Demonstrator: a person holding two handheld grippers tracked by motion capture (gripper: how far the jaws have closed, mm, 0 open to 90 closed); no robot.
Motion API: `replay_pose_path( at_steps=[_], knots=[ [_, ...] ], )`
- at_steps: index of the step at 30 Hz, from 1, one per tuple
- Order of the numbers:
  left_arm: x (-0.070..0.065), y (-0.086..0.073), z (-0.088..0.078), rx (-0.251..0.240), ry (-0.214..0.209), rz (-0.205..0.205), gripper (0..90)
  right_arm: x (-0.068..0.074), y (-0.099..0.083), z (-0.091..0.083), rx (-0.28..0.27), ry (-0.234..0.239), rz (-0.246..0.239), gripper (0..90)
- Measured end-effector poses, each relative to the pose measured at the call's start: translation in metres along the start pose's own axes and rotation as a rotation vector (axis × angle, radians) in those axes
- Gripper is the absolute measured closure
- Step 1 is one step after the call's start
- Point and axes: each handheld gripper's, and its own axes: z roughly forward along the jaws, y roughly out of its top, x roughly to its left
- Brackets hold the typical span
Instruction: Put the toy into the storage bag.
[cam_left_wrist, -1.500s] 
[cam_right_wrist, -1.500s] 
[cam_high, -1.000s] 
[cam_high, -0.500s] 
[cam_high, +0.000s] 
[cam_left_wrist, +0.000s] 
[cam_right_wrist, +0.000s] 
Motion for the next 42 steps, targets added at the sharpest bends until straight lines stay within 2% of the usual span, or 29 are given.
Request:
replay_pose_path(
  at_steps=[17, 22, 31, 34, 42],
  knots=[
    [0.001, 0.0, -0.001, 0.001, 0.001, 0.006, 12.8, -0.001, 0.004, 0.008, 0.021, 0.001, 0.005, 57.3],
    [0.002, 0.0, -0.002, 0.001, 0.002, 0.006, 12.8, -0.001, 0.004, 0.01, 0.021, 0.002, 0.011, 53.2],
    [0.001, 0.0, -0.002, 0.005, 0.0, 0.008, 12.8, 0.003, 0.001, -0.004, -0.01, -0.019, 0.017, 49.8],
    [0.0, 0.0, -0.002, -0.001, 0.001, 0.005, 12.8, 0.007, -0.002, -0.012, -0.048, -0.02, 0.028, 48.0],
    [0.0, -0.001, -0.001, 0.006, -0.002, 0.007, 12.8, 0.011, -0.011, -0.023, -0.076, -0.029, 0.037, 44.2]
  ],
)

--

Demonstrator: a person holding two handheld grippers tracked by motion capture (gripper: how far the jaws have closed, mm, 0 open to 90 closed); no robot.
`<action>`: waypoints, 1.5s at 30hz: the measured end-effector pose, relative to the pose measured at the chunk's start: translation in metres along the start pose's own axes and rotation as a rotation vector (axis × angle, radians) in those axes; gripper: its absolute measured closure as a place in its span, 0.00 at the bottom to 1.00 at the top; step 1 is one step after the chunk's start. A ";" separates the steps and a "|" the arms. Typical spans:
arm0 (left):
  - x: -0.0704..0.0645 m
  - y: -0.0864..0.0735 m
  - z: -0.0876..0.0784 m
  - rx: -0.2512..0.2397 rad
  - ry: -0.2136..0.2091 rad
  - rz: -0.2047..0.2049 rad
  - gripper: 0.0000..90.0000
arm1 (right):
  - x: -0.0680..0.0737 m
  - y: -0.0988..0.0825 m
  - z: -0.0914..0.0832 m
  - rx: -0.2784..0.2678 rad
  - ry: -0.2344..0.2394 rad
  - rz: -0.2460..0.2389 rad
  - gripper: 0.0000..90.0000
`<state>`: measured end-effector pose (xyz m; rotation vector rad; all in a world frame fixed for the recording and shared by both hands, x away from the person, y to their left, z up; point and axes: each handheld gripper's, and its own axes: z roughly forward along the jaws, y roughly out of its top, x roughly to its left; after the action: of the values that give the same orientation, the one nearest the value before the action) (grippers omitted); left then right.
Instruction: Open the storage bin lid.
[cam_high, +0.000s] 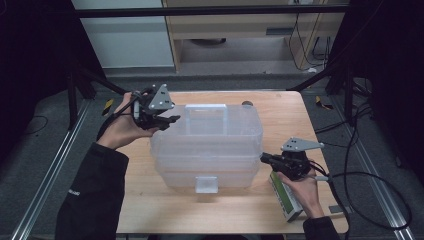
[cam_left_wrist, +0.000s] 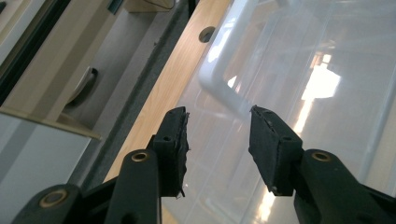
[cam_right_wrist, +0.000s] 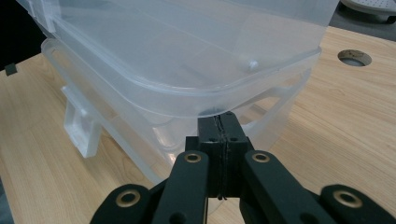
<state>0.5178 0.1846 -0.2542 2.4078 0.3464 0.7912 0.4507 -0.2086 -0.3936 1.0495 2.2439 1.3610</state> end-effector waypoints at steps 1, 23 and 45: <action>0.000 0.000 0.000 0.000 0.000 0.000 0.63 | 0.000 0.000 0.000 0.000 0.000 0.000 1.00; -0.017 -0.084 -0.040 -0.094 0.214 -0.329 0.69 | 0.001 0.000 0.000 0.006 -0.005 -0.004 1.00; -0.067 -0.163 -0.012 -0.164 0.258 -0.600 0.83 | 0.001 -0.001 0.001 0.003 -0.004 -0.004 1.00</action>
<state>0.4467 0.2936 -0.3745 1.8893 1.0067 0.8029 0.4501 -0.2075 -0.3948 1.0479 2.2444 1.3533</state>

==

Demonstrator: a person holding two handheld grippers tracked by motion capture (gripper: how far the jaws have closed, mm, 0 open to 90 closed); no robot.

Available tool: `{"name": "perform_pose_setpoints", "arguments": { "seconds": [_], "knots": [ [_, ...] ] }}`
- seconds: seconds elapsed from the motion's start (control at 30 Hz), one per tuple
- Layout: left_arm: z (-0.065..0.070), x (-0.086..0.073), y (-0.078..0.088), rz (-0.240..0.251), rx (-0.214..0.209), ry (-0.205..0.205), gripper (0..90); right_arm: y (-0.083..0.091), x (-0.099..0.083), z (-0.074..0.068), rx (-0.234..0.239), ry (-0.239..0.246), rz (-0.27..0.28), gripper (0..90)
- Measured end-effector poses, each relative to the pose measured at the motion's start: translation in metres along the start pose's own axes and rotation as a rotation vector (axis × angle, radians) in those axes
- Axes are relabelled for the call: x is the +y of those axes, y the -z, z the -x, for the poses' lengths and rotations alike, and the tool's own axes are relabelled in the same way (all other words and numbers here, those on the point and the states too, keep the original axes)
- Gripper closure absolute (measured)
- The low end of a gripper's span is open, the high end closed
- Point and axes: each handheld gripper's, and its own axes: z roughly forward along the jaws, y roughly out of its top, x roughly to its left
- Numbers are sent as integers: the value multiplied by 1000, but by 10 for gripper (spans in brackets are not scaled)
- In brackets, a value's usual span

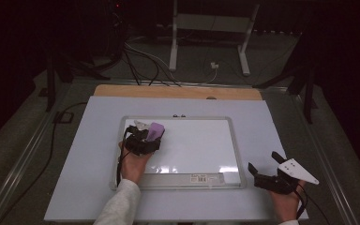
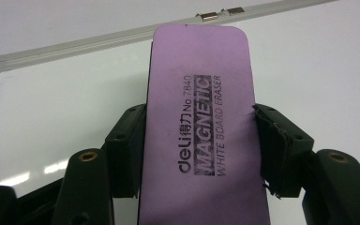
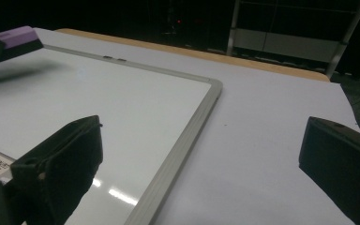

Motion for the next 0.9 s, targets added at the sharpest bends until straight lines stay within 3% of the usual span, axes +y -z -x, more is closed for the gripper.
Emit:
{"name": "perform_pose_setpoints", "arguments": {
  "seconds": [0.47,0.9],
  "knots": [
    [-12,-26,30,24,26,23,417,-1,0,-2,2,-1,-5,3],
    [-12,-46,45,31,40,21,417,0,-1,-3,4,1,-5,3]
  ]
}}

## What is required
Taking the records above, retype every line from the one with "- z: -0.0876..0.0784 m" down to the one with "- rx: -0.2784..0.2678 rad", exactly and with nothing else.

## Exercise response
  - z: -0.0876..0.0784 m
  - rx: -0.2512..0.2397 rad
  - ry: -0.2136..0.2091 rad
  - rz: -0.2047..0.2049 rad
  - gripper: 0.0000..90.0000
arm1 (right):
  - x: -0.0680..0.0737 m
  - y: -0.0988..0.0825 m
  - z: -0.0914..0.0832 m
  - rx: -0.2784..0.2678 rad

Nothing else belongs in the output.